The event marked a downbeat start to 2018, but also a reminder of the immense challenge of taming the wild Andes, the planet’s longest, newest and most restless mountain range. As President Santos correctly pointed out during his site visit, the Andean geography is “much more complicated because these are mountains in formation and that requires more care, requires a more sophisticated engineering”. So, it was never going to be easy. In fact, a landslide swallowed 200 souls in the same spot in 1974.

But, behind that reality is the lingering suspicion of human ineptitude. I cannot proclaim any expertise in engineering – the most complex structure I have ever erected is a tent – but looking back over the years it seems that Colombia has more than its fair share of infrastructure failures. According to one engineering report at least 63 bridges have fallen down in the last 30 years due to structural failure or ‘scour effects’, a technical term for being washed away.

Buildings also collapse on an all-too regular basis with an all-too familiar pattern: multiple deaths, revelation that building codes, planning laws, plain common sense was not observed. Then bribes paid to avoid inspection, a background of cost-cutting prompted by a carrousel of sub-contracting, and promise of an inquiry. Then nothing. Until the next one.

We do know not know what human factors caused the Chirajara collapse, or if its was “fuerza mayor.” The event is on our minds as we wind our way through Antioquia, at one point leaving behind the hectic main road and taking the muddy tracks over the mountains from Barbosa to Concepción, Alejandría, San Rafael and San Carlos.

This is Colombian driving at its best: winding dirt roads with plenty of natural hazards, but no trucks, hardly any other cars, just the occasional chiva bus. And no tolls. It is hard work at the wheel, but I much prefer to spar with the road than monster trucks. We stop to explore crystalline rivers and waterfalls and look for torrent ducks, and overnight in remote rural towns where after dark drunken vaqueros storm the cobbled streets on their high-stepping mounts.

We reach San Carlos with its vibrant plaza, good but cheap hotels, and excursions to a mysterious jungle-clad mountain topped by limestone massif.

And then, another collapsed bridge. Yes, our plan to reconnect to the main road to Bogotá has been thwarted by failed infrastructure. We stand on the bank of the Río San Carlos looking down at the jagged concrete stanchions, all that remains of the solid bridge that until October last year spanned this lively river.

“How can a whole bridge get washed away?” asks my daughter. I quote Murphy’s law: if it can go wrong, it will go wrong. And, in the case of the San Carlos Bridge, and the Chirajara Suspension Bridge, it did go wrong.

“How do we get to Bogota??” I ask a man with a dog. “Downstream there is a ford across the river,” he says, looking our small 4×4 car up and down. “With luck you might make it.”

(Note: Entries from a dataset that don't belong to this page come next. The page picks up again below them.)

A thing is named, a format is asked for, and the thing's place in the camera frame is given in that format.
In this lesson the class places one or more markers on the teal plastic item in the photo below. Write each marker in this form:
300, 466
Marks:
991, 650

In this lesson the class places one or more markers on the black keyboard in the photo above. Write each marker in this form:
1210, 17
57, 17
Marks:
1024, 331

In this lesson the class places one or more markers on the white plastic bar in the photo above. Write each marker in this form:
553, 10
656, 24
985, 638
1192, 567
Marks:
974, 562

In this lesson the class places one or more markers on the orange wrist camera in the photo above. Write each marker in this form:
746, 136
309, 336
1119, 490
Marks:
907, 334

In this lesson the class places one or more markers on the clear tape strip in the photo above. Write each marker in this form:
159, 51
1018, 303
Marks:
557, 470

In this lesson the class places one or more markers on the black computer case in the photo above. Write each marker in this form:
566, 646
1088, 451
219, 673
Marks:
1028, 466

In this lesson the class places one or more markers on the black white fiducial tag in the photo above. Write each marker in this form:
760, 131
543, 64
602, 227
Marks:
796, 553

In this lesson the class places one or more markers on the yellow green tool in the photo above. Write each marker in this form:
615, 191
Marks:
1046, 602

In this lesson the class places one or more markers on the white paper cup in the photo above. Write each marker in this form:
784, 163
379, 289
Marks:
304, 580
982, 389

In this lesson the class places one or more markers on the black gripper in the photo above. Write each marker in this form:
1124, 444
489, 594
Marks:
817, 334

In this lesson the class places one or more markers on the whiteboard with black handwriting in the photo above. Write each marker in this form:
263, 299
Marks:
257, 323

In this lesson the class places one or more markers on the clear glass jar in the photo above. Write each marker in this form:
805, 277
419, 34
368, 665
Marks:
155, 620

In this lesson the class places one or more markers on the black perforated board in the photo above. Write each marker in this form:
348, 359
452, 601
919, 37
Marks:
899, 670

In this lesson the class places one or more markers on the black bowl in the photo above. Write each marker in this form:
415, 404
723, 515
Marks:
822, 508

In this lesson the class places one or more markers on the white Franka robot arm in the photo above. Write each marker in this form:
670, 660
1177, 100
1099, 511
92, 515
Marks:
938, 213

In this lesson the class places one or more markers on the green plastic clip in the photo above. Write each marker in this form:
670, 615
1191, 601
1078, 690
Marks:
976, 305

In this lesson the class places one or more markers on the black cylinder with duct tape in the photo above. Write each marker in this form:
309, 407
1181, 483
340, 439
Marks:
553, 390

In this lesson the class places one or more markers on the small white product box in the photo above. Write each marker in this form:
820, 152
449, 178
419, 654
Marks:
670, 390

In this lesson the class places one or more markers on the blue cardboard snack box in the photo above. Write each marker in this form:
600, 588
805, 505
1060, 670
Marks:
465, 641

We find a recently-bulldozed muddy access road down to the riverbank, where I sit and contemplate the 60-meter crossing over the surging river. A mega-wheeled Landcruiser charges across the flow, over-revving and digging its large wheels into the stony riverbed, sending rocks and water spraying in all directions. “Let’s do it, Dad,” says my son. Er, no. I explain that, yes, we would probably cross the river in one piece, but the water would submerge the axles and turn the oil to mayonnaise. Deep river crossings take preparation, I explain.

We backtrack and find an even lonelier – but relatively passable – backroad to Puerto Nare and the Magdalena River. The route follows the Samaná gorge, which it crosses at the gloriously intact Puerto Garza bridge, where we are treated to the sight of a veil of water cascading off the sheer gorge wall into the river below.

The road is bad again with plenty of wash-outs and landslides. Here, the steep hills have been clear-felled for cattle grazing, and the eroded and scarred hillsides show a clear connection between the human need to eat meat, bad farming and collapsed infrastructure. It is not just Man versus Nature, it is also Man versus Man.

As we squeeze by one landslide, I invoke Murphy’s Law again. “Who exactly was Murphy?” asks my daughter from the back seat. “Murphy was an optimist,” I reply.

She thinks for a second. “Could he have come from here?”

I think for second. “Why, yes, surely Murphy was Colombian.”